Congress may take umbrage with that, and this may not be the end of it. But I marvel at the consequences of dissembling. One bright man is going to go to jail over when he knew where someone worked. Another bright man defiantly defends his conduct that led to war.

It is a funny town that way, and I will be interested to see how it plays out in the popular history of Our Fair City.

Doug could tell you how hard it is to accurately forecast the future. But the events of the recent past may secure Anna Nichole Smith a place ahead of more confident celebrities. The litany of tragedy may vault her right into Marilyn's league.

Think of it: she is deceased at 39, hundreds of millions of dollars still in play over a marriage to an octogenarian. There is a five-month old daughter with all that money hanging over her tiny head. Another man-child is dead, mysteriously, overdosing in the same hospital even as the babe was being born.

Add an evil Svengali of a lawyer, this one named Ron Zale, and you have the recipe for enduring fame.

Anna Nicole was staying with her entourage at the Hard Rock Casino and Resort in Hollywood, the one in Florida, on the Atlantic side where the insects are not so fierce.

That may be the factor that ties all modern life together. You may recall that on the last morning of her life, shortly after midnight, Jayne Mansfield left the Gus Stevens Supper Club in lovely Biloxi, Mississippi in a 1966 Buick Electra.

The Club was the most famous attraction on the Gulf Coast at the time, an eight hundred seat dining and gambling spa open twenty-four seven. It was the upscale venue on the Redneck Riviera, and celebrities like Mamie Van Doren appeared regularly. It was a place to wring the last dollars out of a dimming bombshell career.

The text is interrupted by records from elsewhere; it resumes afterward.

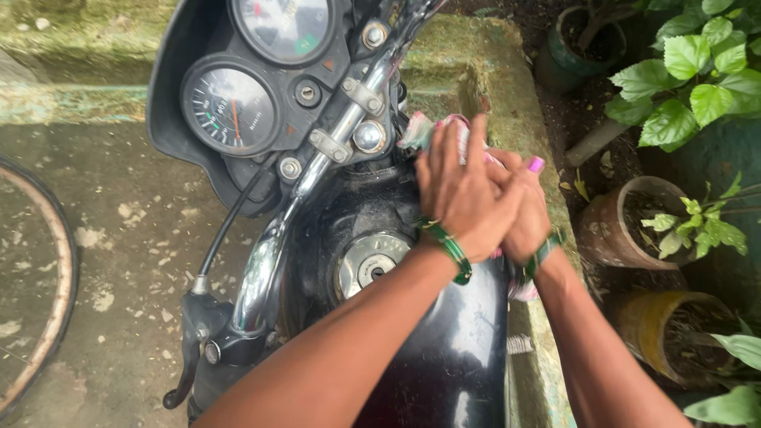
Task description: The person wipes a motorcycle tank and seat using a cloth, moving their hands across the surfaces to clean them.
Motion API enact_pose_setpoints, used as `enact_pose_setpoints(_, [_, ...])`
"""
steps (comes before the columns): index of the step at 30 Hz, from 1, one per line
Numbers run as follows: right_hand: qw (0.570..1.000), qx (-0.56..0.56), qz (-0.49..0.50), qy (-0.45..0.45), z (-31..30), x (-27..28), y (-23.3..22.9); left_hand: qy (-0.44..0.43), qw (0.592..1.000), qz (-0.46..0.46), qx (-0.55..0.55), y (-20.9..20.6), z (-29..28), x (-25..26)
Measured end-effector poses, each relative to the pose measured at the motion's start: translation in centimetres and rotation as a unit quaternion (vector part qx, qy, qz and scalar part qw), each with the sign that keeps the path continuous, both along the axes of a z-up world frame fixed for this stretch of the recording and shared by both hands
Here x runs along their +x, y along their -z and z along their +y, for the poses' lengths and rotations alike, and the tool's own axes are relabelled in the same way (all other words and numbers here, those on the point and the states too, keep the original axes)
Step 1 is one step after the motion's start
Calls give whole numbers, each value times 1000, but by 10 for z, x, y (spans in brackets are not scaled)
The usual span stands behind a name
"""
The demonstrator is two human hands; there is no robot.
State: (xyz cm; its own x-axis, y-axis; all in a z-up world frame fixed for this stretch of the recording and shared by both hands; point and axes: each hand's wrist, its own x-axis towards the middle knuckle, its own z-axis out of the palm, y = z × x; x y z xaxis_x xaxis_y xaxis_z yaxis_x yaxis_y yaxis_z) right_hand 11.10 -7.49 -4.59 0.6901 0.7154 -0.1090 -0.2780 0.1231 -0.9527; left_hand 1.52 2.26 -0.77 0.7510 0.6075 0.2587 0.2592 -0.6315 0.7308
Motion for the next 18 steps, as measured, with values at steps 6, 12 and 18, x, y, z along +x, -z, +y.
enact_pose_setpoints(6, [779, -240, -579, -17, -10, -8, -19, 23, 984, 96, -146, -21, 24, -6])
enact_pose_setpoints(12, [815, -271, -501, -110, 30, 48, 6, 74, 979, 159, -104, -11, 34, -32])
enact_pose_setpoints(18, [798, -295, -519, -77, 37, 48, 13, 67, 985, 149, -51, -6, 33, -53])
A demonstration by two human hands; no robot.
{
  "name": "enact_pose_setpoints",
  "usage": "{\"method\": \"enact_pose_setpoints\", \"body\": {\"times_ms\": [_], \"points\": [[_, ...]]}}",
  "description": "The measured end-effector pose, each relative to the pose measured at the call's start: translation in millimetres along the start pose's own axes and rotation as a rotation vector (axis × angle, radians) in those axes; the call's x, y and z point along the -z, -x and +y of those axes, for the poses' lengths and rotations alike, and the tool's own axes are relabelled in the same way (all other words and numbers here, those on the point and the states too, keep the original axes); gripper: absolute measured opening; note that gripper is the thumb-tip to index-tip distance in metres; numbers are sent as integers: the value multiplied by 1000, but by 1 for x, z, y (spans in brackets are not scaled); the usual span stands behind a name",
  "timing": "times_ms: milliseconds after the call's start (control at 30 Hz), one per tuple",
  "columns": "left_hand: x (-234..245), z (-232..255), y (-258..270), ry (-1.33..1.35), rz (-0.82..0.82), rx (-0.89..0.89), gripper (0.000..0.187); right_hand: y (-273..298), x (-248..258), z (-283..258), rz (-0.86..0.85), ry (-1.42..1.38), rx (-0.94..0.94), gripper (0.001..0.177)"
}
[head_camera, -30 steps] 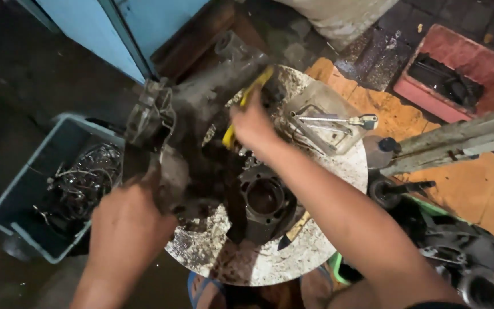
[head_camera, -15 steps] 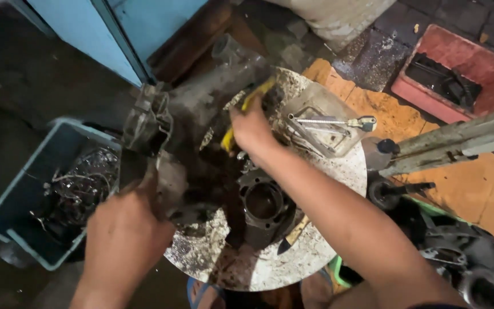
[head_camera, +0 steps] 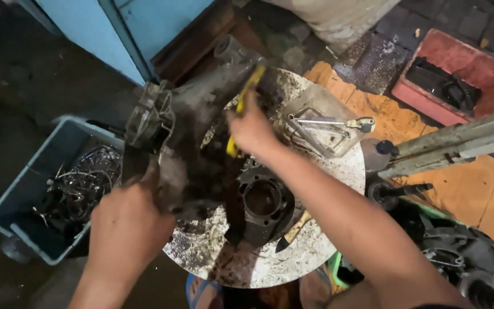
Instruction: The person scrubs a dirty engine block with a yellow brush, focusing on the crevices and surfaces. They pour a liquid from a plastic bottle onto the part to aid cleaning and continue scrubbing the engine block thoroughly.
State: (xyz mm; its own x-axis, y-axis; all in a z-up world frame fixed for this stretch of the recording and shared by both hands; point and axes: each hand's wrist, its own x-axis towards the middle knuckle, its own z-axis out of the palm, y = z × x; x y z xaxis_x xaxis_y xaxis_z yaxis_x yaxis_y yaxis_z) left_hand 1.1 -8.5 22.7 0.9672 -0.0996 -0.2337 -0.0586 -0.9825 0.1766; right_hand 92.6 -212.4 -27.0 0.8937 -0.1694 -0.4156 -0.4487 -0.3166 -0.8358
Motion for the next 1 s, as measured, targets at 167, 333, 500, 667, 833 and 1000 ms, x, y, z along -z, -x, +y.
{"method": "enact_pose_setpoints", "body": {"times_ms": [167,333,500,667,833,1000], "points": [[4,2,0,15,-21,9,51,-74,17,59,141,180,-44,83],[0,-2,-1,-21,-1,-6,60,-44,-2,32,121,96,-117,77],[8,5,2,-10,-44,35,63,-89,12,60,229,136,16,77],[6,3,1,2,-28,17,44,-33,5,31,68,155,-16,84],[7,4,1,-38,-60,62,46,-53,16,40,176,54,-37,84],[10,6,1,-21,-91,112,39,-35,33,21,20,192,-54,85]]}}
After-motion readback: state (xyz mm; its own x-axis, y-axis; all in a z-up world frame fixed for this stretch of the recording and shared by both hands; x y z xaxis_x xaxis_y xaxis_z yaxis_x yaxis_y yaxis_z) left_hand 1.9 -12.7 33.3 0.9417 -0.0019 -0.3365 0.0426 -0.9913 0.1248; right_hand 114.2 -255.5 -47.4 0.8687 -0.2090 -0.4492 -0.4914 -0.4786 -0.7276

Speed was involved in the tragedy, which is a useful mythical component of immortality. The Buick plowed into the rear of a tractor-trailer that had slowed because of a County truck spraying the ubiquitous smelly petroleum mist that keeps down the fierce Gulf mosquitoes.

The Buick was returned to its owner, Gus Stevens, who eventually sold it. It was in a museum in Florida for several years but now is owned by a Mansfield fan in North Carolina.

The thing was, Jayne had recently become romantically involved with one of the other adults in the car. His name was Sam Brody, and he was a married divorce attorney.

You don't have to be Dough Feith to connect the dots on that one.